Most data protection frameworks provide that data should only be collected for specified, explicit and legitimate purposes and that such data should, in the ordinary course, be deleted when this is no longer the case. Additionally, data ought not to be kept for longer than it is needed. For example, article 5(1)(e) of the GDPR provides that personal data shall be–
“kept in a form which permits identification of data subjects for no longer than is necessary for the purposes for which the personal data are processed; personal data may be stored for longer periods insofar as the personal data will be processed solely for archiving purposes in the public interest, scientific or historical research purposes or statistical purposes … subject to implementation of the appropriate technical and organisational measures required by this Regulation in order to safeguard the rights and freedoms of the data subject (‘storage limitation’)”.
In general, there are two key factors that determine an appropriate data retention period: (i) the purpose for processing the data; and (ii) any legal or regulatory requirements for retaining it. In respect of the latter, various countries have mandatory data retention laws that require telecommunication and internet service providers to retain certain types of data – such as metadata – for stipulated periods of time.

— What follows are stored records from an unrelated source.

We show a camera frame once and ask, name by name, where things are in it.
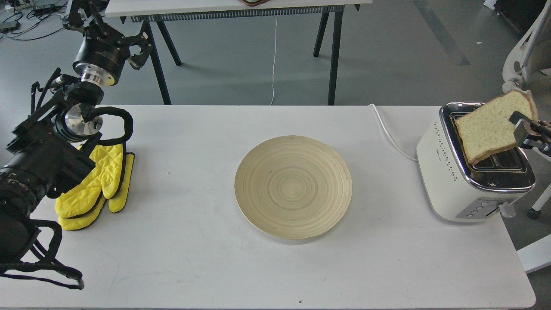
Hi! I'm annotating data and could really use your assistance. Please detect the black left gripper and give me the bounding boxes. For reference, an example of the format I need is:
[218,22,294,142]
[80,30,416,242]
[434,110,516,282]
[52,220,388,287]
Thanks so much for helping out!
[62,0,153,86]

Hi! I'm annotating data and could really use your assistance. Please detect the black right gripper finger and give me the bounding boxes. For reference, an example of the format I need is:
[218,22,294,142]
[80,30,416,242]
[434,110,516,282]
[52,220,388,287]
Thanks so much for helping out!
[514,119,551,156]
[508,111,551,130]

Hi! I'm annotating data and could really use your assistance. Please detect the slice of brown bread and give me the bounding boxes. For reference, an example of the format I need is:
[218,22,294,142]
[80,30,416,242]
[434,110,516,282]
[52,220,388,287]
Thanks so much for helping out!
[456,90,539,165]

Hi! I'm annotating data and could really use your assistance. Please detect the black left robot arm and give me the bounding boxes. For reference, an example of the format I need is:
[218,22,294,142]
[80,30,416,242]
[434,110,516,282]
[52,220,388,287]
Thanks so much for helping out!
[1,0,154,290]

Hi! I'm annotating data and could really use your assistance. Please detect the white chrome toaster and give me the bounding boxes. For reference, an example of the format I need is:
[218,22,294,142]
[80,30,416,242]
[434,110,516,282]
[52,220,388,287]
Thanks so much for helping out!
[416,102,536,223]

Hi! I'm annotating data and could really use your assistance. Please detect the white office chair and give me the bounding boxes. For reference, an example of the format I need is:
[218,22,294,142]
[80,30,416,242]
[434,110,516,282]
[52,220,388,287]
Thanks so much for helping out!
[502,0,551,220]

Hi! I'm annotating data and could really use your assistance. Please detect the upper yellow oven mitt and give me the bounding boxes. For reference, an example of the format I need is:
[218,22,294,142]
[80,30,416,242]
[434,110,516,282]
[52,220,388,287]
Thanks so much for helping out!
[55,143,126,219]

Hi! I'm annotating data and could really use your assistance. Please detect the yellow oven mitt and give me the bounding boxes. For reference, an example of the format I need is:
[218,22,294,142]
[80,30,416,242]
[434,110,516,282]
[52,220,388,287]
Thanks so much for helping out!
[55,143,126,219]
[55,153,135,231]

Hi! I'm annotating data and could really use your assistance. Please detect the lower yellow oven mitt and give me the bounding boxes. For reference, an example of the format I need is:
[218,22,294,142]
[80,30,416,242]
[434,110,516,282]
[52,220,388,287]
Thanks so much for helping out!
[55,153,135,231]

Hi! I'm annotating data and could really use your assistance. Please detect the white table with black legs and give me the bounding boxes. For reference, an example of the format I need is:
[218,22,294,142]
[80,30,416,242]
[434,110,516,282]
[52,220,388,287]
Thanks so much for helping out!
[105,0,372,105]

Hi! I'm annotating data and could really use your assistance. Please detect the round bamboo plate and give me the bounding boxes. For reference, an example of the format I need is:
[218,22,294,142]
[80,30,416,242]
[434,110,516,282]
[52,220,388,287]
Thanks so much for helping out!
[234,135,353,240]

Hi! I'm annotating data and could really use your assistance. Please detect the cables on floor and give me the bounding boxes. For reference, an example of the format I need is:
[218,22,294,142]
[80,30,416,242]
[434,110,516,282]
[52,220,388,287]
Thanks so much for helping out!
[0,0,69,42]

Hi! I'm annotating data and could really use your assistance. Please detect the white toaster power cable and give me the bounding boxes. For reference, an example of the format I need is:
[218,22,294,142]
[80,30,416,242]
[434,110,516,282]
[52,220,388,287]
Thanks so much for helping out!
[368,103,419,162]

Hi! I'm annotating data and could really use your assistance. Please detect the thin white hanging cable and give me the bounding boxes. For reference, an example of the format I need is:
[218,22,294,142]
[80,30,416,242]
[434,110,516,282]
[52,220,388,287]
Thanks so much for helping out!
[269,15,278,106]

Importantly, there have been at least two significant judgments of the CJEU — Digital Rights Ireland(7) and Tele2 Sverige AB(8) — that have reaffirmed the requirement that all data retention regimes must comply with the principles of legality, necessity and proportionality.(9) Appropriate safeguards are also needed to protect the data that has been retained.
Indefinite retention of DNA, fingerprints and photograph held to be in breach of privacy rights
The European Court of Human Rights’ (ECtHR) 2020 judgment of Gaughran v United Kingdom (application no. 45245/15) concerned a complaint about the indefinite retention of data (DNA profile, fingerprints and a photograph) of a man who had a spent conviction for driving with excess alcohol.)
- The ECtHR held that there had been a violation of his privacy rights in terms of article 8 of the European Convention on Human Rights (European Convention).
- The ECtHR underlined that it was not the duration of the retention of data that had been decisive, but the absence of certain safeguards. In the applicant’s case, his personal data had been retained indefinitely without consideration of the seriousness of his offence, the need for indefinite retention, and without any real possibility of review.
- Noting that the technology being used had been shown to be more sophisticated than that considered by the domestic courts in this case, particularly regarding storage and analysis of photographs, the ECtHR considered that the retention of the applicant’s data had failed to strike a fair balance between the competing public and private interests.